Alan Berlow (Atlantic Monthly):
"...During Bush's six years as governor 150 men and two women were executed in Texas—a record unmatched by any other governor in modern American history. Each time a person was sentenced to death, Bush received from his legal counsel a document summarizing the facts of the case, usually on the morning of the day scheduled for the execution, and was then briefed on those facts by his counsel; based on this information Bush allowed the execution to proceed in all cases but one. The first fifty-seven of these summaries were prepared by [Alberto] Gonzales, a Harvard-educated lawyer who went on to become the Texas secretary of state and a justice on the Texas supreme court. He is now the White House counsel.
Gonzales never intended his summaries to be made public. Almost all are marked CONFIDENTIAL...Although the summaries rarely make a recommendation for or against execution, many have a clear prosecutorial bias, and all seem to assume that if an appeals court rejected one or another of a defendant's claims, there is no conceivable rationale for the governor to revisit that claim. This assumption ignores one of the most basic reasons for clemency: the fact that the justice system makes mistakes.
A close examination of the Gonzales memoranda suggests that Governor Bush frequently approved executions based on only the most cursory briefings on the issues in dispute. In fact, in these documents Gonzales repeatedly failed to apprise the governor of crucial issues in the cases at hand: ineffective counsel, conflict of interest, mitigating evidence, even actual evidence of innocence...
Gonzales's execution summaries belie [Bush's] assurances of thorough and judicious review. The memoranda seem attuned to a radically different posture, assumed by Bush from the earliest days of his administration—one in which he sought to minimize his sense of legal and moral responsibility for executions..."
1
CR2-13 Civil Rights/ Death Penalty Bush

"..."In every case," he wrote in A Charge to Keep, "I would ask: Is there any doubt about this individual's guilt or innocence? And, have the courts had ample opportunity to review all the legal issues in this case?"..."

Bush

"...Is the person guilty of the crime? And did the person have full access to the courts of law? And I can tell you, in all cases those answers were affirmative..."
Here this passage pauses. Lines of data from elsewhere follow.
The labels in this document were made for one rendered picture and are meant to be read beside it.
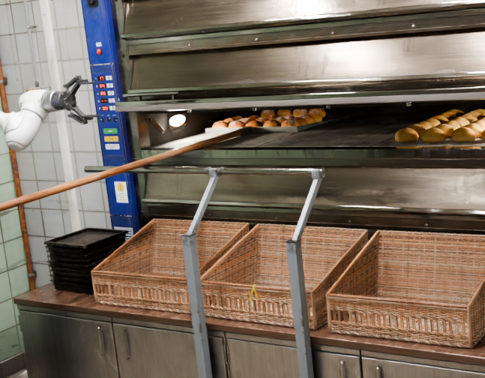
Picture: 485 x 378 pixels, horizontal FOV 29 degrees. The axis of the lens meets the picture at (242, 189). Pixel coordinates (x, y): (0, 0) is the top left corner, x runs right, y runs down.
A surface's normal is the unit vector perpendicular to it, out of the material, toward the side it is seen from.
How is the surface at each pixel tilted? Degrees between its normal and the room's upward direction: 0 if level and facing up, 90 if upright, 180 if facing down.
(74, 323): 91
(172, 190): 70
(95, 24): 90
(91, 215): 90
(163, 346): 90
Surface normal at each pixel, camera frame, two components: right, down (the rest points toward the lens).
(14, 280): 0.82, 0.02
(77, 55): -0.56, 0.22
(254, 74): -0.56, -0.13
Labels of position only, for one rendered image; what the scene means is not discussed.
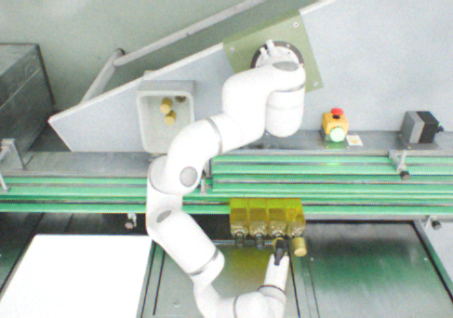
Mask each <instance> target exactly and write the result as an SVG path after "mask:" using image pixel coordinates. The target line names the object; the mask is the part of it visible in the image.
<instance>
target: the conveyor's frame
mask: <svg viewBox="0 0 453 318"><path fill-rule="evenodd" d="M346 139H347V141H348V143H349V145H350V147H351V148H352V149H351V150H325V147H324V145H323V141H322V139H321V137H320V134H319V132H318V130H297V131H296V132H295V133H294V134H291V135H289V136H287V137H276V136H275V135H273V134H271V133H269V132H268V131H267V130H264V131H263V135H262V136H261V137H260V138H259V139H257V140H255V141H254V142H250V143H248V144H246V145H244V146H242V147H237V148H236V149H233V150H231V151H228V152H224V153H222V154H220V155H233V156H235V155H257V156H259V155H281V156H282V155H317V156H318V155H340V156H342V155H364V157H365V155H387V154H388V153H385V151H388V150H397V151H398V156H401V155H402V152H403V150H407V153H406V156H453V132H438V133H436V134H435V136H434V140H435V141H436V143H437V144H438V145H439V147H440V148H442V151H413V150H408V149H407V148H406V146H405V145H404V143H403V141H402V140H400V139H399V136H398V135H397V134H396V132H395V131H377V130H347V137H346ZM20 154H21V155H32V156H33V157H32V158H31V160H30V161H29V163H28V164H27V165H25V166H24V167H23V168H12V167H11V165H10V163H9V161H8V158H7V155H5V157H4V158H3V159H2V160H1V167H0V171H1V175H2V177H148V170H149V168H150V165H151V163H152V162H153V160H149V159H150V156H151V153H150V152H20Z"/></svg>
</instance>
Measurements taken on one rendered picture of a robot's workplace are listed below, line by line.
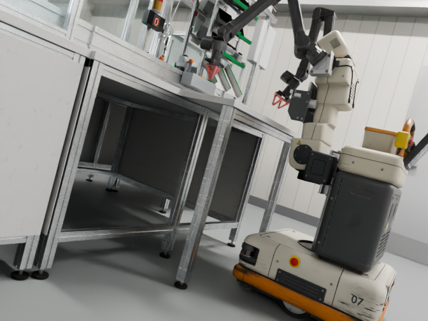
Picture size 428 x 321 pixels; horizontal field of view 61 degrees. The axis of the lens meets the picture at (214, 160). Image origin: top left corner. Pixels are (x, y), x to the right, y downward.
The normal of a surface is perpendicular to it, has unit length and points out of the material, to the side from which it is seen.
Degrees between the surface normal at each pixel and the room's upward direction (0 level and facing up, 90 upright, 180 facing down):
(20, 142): 90
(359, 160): 90
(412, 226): 90
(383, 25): 90
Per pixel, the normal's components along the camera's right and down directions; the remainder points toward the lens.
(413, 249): -0.50, -0.11
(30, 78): 0.80, 0.24
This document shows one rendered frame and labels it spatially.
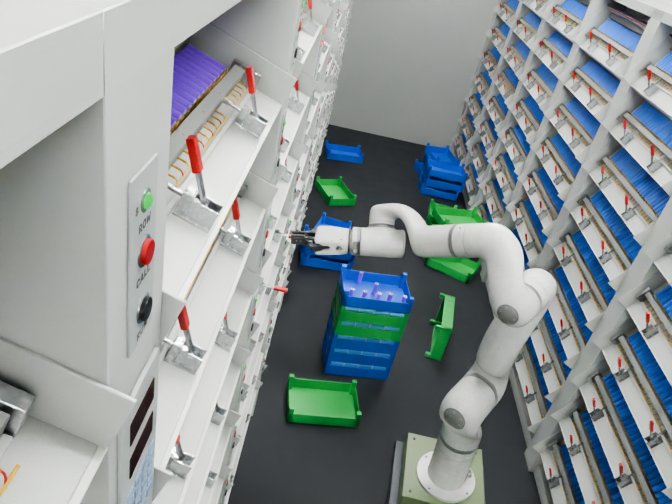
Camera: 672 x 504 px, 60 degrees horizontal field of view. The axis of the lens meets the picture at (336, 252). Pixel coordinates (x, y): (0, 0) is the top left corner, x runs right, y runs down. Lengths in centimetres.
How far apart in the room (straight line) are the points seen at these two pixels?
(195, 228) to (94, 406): 26
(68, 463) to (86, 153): 19
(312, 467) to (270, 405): 34
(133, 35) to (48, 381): 20
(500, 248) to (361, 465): 124
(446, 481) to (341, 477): 54
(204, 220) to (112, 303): 27
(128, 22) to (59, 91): 6
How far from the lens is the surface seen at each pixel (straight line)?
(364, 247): 167
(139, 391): 42
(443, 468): 192
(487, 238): 147
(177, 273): 53
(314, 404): 256
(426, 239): 156
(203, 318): 79
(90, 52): 25
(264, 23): 96
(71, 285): 33
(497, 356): 160
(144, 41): 31
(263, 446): 239
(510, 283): 144
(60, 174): 29
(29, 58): 21
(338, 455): 242
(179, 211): 60
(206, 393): 97
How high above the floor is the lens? 187
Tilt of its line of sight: 32 degrees down
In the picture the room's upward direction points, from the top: 13 degrees clockwise
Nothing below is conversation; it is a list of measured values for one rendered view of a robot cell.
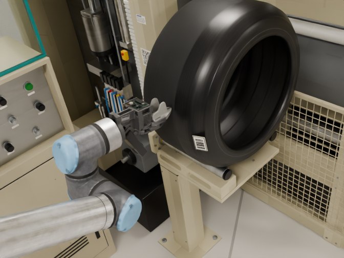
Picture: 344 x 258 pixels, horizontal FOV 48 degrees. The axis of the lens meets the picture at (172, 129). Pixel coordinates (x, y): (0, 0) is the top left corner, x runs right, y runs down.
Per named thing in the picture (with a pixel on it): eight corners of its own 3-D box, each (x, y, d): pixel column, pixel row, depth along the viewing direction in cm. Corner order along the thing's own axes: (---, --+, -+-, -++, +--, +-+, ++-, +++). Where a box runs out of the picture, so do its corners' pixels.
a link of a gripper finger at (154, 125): (169, 118, 114) (146, 130, 109) (169, 123, 115) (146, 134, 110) (158, 112, 117) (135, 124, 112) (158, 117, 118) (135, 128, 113)
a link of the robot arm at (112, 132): (111, 158, 104) (91, 144, 110) (126, 151, 107) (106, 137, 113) (107, 130, 99) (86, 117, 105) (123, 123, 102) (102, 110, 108)
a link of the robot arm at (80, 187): (89, 219, 104) (83, 185, 97) (62, 199, 110) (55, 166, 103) (114, 200, 110) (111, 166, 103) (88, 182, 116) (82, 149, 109)
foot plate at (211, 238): (157, 241, 231) (157, 239, 229) (189, 214, 244) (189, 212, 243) (190, 269, 214) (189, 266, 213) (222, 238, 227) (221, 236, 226)
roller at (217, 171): (164, 143, 165) (157, 141, 162) (169, 134, 165) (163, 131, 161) (228, 181, 143) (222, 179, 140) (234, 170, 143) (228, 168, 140)
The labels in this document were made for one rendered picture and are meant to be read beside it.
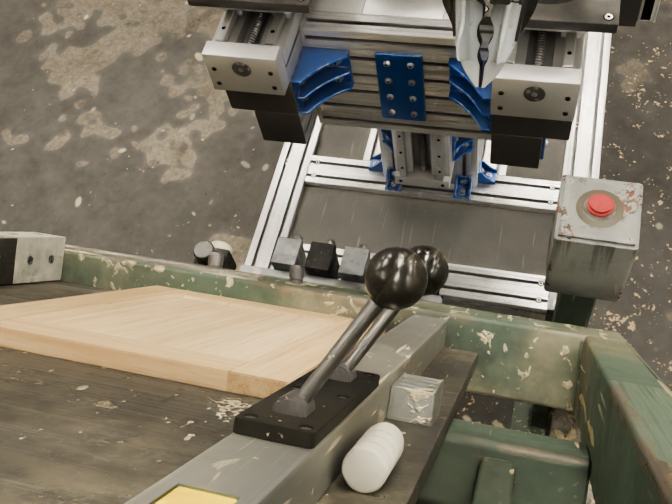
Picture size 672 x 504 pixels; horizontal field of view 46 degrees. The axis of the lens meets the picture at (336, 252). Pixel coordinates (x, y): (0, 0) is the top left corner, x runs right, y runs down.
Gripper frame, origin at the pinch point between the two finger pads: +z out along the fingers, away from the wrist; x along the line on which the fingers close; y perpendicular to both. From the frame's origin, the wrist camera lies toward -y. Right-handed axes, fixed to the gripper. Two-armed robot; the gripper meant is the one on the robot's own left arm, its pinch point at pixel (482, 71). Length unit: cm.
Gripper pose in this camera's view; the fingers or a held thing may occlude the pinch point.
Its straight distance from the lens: 82.6
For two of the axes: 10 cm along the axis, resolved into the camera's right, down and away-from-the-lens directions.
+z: 0.0, 8.5, 5.3
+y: -2.8, 5.1, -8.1
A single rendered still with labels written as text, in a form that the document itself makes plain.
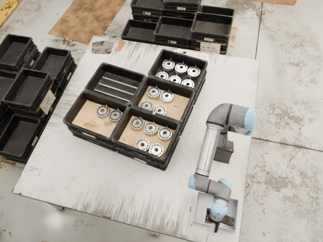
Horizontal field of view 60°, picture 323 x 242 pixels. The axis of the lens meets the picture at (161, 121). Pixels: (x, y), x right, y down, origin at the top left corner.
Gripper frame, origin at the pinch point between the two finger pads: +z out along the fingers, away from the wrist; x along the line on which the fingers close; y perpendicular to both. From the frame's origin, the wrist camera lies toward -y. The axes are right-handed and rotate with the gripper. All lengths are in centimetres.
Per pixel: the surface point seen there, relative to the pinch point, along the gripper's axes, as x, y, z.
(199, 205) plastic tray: -11.8, 11.1, 18.6
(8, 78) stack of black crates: -107, 228, 51
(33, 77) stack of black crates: -107, 192, 40
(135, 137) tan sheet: -47, 64, 6
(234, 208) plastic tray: -14.9, -11.8, 18.6
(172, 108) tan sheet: -75, 43, 6
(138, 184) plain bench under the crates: -17, 55, 19
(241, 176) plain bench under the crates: -37.8, -14.1, 19.0
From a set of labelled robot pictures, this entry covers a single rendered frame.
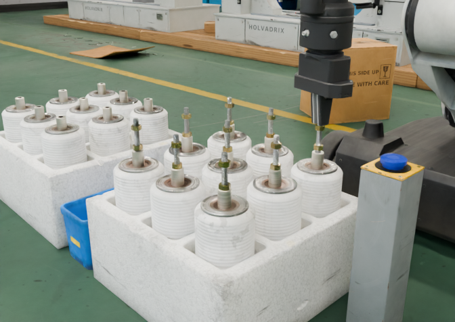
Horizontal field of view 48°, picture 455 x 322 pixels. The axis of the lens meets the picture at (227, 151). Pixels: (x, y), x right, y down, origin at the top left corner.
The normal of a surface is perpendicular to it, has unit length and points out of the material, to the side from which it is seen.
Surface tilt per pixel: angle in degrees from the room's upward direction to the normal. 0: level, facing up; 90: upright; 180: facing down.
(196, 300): 90
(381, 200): 90
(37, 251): 0
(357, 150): 45
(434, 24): 95
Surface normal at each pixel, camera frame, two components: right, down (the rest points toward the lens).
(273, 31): -0.71, 0.25
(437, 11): -0.69, 0.01
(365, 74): 0.28, 0.33
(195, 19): 0.70, 0.25
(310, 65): -0.84, 0.19
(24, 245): 0.00, -0.94
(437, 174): -0.51, -0.48
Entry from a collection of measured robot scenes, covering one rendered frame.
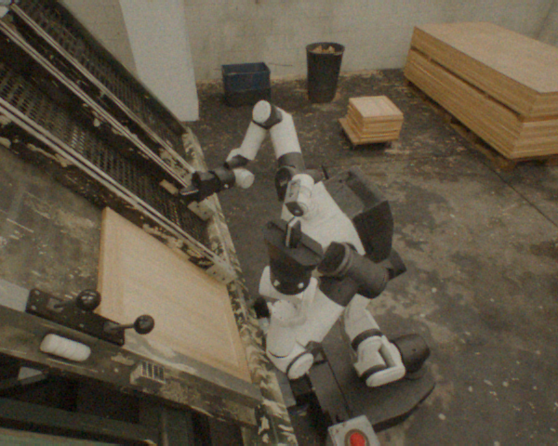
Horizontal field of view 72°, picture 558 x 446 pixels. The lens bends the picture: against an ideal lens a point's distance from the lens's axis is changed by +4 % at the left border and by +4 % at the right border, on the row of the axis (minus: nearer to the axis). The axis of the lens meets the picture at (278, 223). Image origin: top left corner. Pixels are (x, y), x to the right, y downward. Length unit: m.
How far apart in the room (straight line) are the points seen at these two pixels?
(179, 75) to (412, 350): 3.84
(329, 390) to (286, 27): 5.16
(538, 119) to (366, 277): 3.49
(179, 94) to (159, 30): 0.69
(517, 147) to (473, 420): 2.71
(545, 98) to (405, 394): 2.94
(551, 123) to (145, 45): 4.10
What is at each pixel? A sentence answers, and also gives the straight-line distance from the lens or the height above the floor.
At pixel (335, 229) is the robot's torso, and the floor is 1.36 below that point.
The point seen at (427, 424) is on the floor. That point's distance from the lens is 2.32.
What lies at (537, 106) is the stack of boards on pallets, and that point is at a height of 0.66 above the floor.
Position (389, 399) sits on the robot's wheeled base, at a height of 0.17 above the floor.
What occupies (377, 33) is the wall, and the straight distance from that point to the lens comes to 6.60.
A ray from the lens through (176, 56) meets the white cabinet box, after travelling 4.72.
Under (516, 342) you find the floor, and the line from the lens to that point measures 2.81.
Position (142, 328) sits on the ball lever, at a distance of 0.76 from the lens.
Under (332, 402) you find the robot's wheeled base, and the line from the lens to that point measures 2.04.
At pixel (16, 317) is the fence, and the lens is 0.79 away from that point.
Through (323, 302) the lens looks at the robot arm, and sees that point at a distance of 0.99.
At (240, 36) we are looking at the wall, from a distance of 6.11.
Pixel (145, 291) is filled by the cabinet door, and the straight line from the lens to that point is 1.08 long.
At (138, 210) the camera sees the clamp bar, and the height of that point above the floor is 1.33.
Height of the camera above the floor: 2.04
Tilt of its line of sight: 40 degrees down
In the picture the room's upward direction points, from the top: straight up
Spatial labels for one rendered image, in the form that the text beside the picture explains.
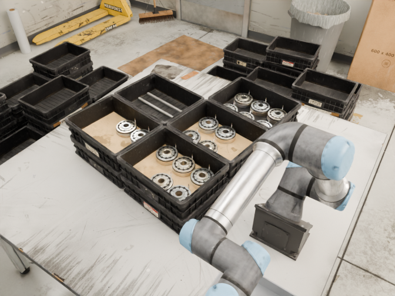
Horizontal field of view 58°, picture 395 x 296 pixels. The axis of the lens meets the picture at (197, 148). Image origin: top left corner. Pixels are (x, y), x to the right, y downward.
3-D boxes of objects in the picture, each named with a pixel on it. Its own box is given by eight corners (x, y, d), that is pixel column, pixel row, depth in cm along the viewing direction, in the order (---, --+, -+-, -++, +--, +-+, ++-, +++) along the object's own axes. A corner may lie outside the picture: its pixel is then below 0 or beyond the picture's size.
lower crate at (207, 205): (228, 199, 167) (229, 181, 159) (183, 241, 150) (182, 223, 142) (167, 159, 186) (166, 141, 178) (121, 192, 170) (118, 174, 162)
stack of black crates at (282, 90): (295, 114, 308) (303, 80, 285) (281, 133, 289) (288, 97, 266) (253, 99, 324) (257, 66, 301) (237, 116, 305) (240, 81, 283)
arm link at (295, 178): (282, 185, 151) (295, 155, 151) (313, 199, 145) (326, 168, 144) (274, 183, 141) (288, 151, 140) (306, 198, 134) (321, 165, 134)
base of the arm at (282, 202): (302, 220, 148) (311, 198, 147) (297, 224, 134) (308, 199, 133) (268, 204, 154) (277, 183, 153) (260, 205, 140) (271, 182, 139)
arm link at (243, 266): (231, 226, 86) (204, 265, 81) (273, 251, 80) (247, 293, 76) (235, 241, 92) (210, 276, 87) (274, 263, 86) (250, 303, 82)
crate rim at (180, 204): (230, 168, 153) (231, 164, 151) (181, 209, 136) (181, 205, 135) (164, 128, 173) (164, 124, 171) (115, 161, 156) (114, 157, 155)
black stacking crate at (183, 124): (267, 149, 176) (270, 131, 168) (229, 182, 159) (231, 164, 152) (206, 116, 195) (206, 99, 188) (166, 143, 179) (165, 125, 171)
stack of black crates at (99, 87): (109, 98, 325) (102, 64, 303) (134, 109, 313) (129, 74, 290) (75, 121, 301) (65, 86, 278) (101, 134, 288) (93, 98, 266)
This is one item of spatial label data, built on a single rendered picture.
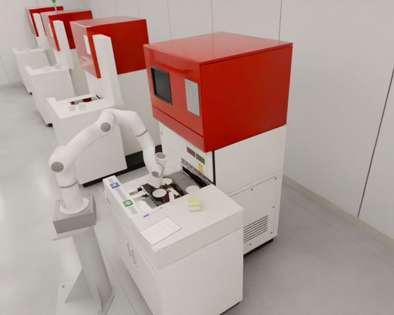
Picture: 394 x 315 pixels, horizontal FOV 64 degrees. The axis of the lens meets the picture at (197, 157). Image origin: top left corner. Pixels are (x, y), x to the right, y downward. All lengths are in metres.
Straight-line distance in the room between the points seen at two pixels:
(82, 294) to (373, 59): 2.99
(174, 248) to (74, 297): 1.32
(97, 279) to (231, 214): 1.24
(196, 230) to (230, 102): 0.83
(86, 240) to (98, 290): 0.51
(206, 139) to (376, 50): 1.56
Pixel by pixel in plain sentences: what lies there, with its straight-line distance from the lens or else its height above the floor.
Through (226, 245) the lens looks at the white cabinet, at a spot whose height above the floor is 0.73.
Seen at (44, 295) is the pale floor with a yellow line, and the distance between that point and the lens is 3.17.
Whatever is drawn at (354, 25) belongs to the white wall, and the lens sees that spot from 3.03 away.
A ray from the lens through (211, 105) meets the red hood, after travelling 2.00.
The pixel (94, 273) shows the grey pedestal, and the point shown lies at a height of 0.34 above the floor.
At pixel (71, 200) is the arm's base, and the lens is 2.27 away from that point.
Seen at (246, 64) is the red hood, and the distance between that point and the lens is 2.09.
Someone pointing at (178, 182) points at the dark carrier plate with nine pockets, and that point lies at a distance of 2.42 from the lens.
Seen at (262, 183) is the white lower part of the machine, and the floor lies 0.77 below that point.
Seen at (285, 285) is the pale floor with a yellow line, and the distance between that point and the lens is 2.90.
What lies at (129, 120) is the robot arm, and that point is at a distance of 2.00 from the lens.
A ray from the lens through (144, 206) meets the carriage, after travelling 2.26.
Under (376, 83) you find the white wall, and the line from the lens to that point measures 2.98.
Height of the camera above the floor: 2.24
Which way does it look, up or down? 30 degrees down
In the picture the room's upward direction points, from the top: 4 degrees counter-clockwise
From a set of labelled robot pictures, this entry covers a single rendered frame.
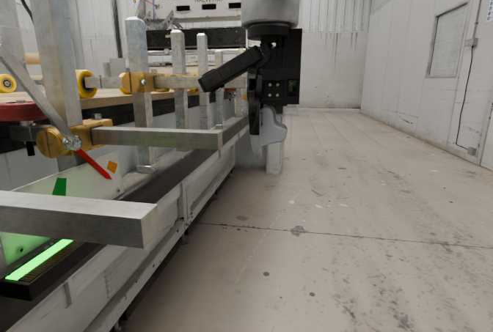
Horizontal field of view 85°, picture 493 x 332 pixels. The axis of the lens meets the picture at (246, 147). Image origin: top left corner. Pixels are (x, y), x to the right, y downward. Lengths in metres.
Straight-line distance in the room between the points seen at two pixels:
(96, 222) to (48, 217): 0.05
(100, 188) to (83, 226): 0.33
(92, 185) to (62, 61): 0.23
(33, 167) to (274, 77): 0.61
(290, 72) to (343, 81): 8.81
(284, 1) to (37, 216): 0.39
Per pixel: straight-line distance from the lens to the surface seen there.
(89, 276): 0.71
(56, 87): 0.56
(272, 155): 2.81
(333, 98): 9.19
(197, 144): 0.48
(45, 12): 0.57
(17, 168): 0.79
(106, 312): 1.21
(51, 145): 0.55
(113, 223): 0.28
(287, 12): 0.43
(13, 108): 0.67
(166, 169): 0.83
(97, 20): 11.49
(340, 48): 9.24
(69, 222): 0.30
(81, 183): 0.58
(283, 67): 0.44
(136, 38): 0.77
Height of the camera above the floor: 0.95
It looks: 14 degrees down
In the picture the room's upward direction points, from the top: straight up
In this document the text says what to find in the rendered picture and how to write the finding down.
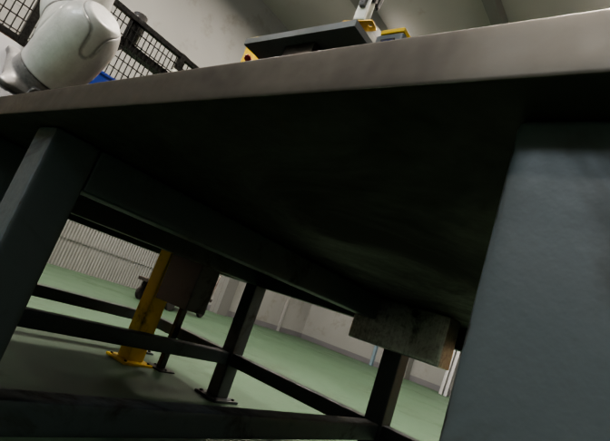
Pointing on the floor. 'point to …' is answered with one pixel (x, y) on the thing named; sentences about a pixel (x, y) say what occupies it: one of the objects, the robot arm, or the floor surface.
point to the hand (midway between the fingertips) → (364, 12)
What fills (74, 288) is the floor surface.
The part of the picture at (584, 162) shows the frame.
Alan Berlow (Atlantic Monthly):
"...This is an extraordinarily narrow notion of clemency review: it seems to leave little, if any, room to consider mental illness or incompetence, childhood physical or sexual abuse, remorse, rehabilitation, racial discrimination in jury selection, the competence of the legal defense, or disparities in sentences between co-defendants or among defendants convicted of similar crimes. Neither compassion nor "mercy," which the Supreme Court as far back as 1855 saw as central to the very idea of clemency, is acknowledged as being of any account.
The record suggests that what Bush described in his autobiography as "a fair hearing and full access to the courts" meant in reality nothing more than that a case had received some sort of legal attention at all state and federal levels. In the case of Karla Faye Tucker, the first woman executed in Texas in more than a hundred years, Bush wrote to at least two constituents that he had refused to grant a reprieve precisely because "the courts, including the United States Supreme Court," had "reviewed the legal issues in this case" and denied all appeals. But clemency is a political act, not a judicial one. By eliminating "legal issues" from executive consideration, Bush in effect refused to address what were often the condemned person's strongest claims. Indeed, the fact that courts have rejected a defendant's legal claims arguably places an added burden on a governor—as the conscience of the state and the literal court of last resort—to conduct a scrupulous review. This is especially true in Texas, where more than a third of executions in the United States since 1976 have occurred; where half of all capital cases are overturned on appeal because of errors during trial; where seven innocent men have been freed from death row, including one under Bush; where, according to The Dallas Morning News, nearly a quarter of the condemned were represented by attorneys who had been disciplined for professional misconduct; and where 30 percent of those executed under Bush between his inauguration in 1995 and June 11, 2000, according to the Chicago Tribune, were represented by attorneys who presented no mitigating evidence or only one witness during the sentencing phase of the trial. Given this environment, Gonzales's neglect of mitigating evidence in the clemency-review process is highly problematic..."
1
CR2-14 Civil Rights/ Death Penalty Bush

"...told reporters that Texas does not execute the mentally retarded..."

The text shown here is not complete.